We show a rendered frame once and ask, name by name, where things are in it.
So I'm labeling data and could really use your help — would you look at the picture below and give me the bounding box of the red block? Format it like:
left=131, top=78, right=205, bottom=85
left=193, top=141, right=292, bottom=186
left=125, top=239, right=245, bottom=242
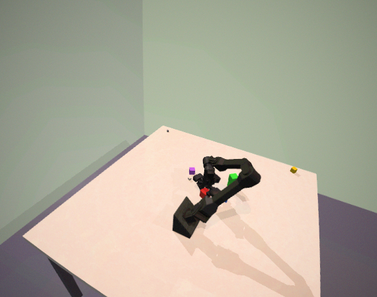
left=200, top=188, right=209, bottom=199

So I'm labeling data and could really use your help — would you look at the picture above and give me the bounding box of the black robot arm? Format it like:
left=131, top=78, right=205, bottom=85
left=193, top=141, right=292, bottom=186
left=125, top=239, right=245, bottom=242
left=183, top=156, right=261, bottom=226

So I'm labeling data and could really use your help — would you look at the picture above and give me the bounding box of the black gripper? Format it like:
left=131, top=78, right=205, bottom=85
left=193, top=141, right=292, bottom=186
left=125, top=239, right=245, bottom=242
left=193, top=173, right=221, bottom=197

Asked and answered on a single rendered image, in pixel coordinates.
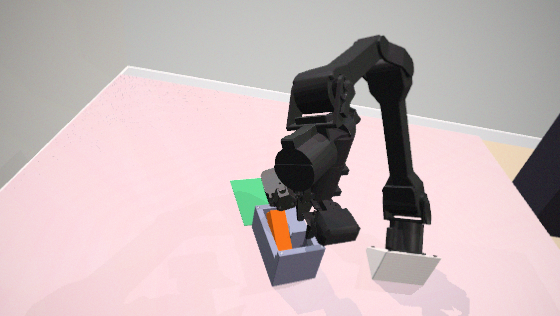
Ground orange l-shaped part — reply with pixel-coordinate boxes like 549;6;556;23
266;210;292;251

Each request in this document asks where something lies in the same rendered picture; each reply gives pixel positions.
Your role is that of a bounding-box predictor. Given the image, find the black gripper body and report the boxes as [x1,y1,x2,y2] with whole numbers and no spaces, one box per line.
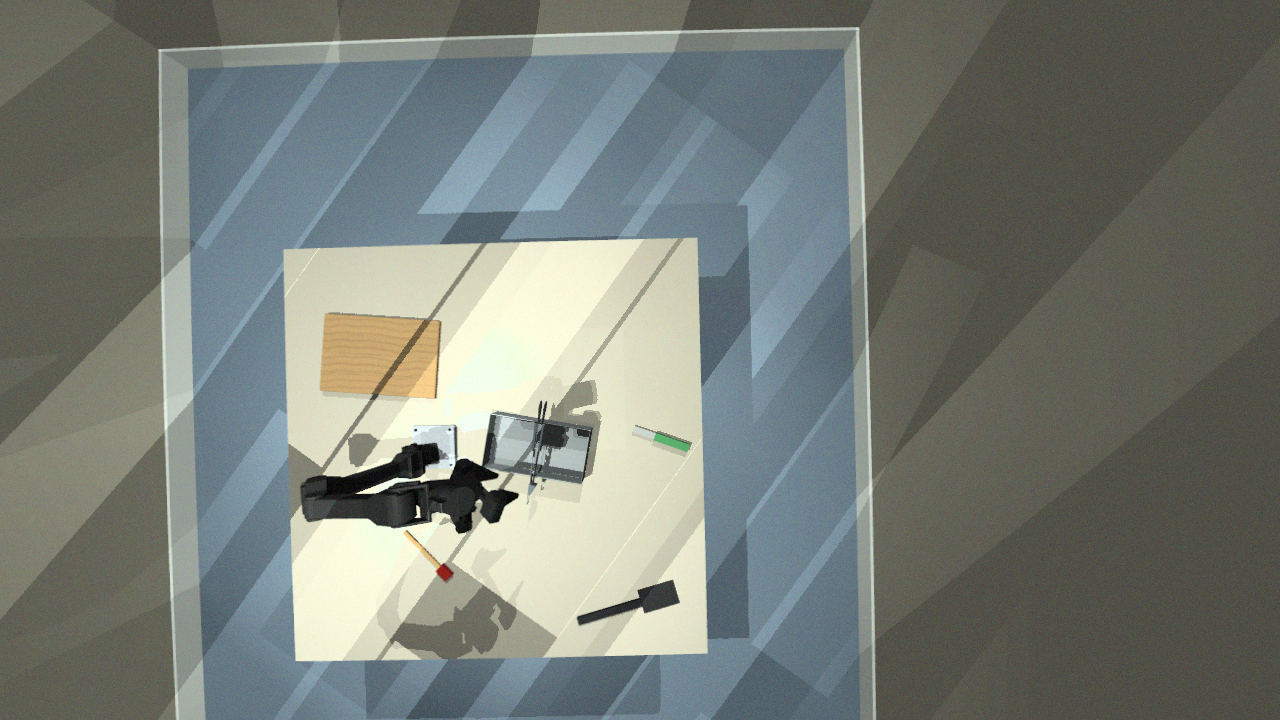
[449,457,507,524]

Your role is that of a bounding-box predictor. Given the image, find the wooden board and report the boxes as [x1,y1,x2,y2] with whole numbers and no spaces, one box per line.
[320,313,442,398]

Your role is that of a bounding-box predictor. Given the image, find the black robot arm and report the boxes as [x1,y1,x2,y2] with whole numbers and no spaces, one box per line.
# # # #
PROBLEM STATEMENT:
What is needed is every line from the data above that includes the string "Format", copied out.

RESPONSE TO THIS TASK:
So I'm labeling data and could really use your help — would you look at the picture below and give me the bounding box of the red block? Format it like:
So I'm labeling data and could really use your help — would you look at the picture above and give me the bounding box of the black robot arm? Format it like:
So I'm labeling data and could really use your help — would you look at the picture above and give me the bounding box of the black gripper? Format it like:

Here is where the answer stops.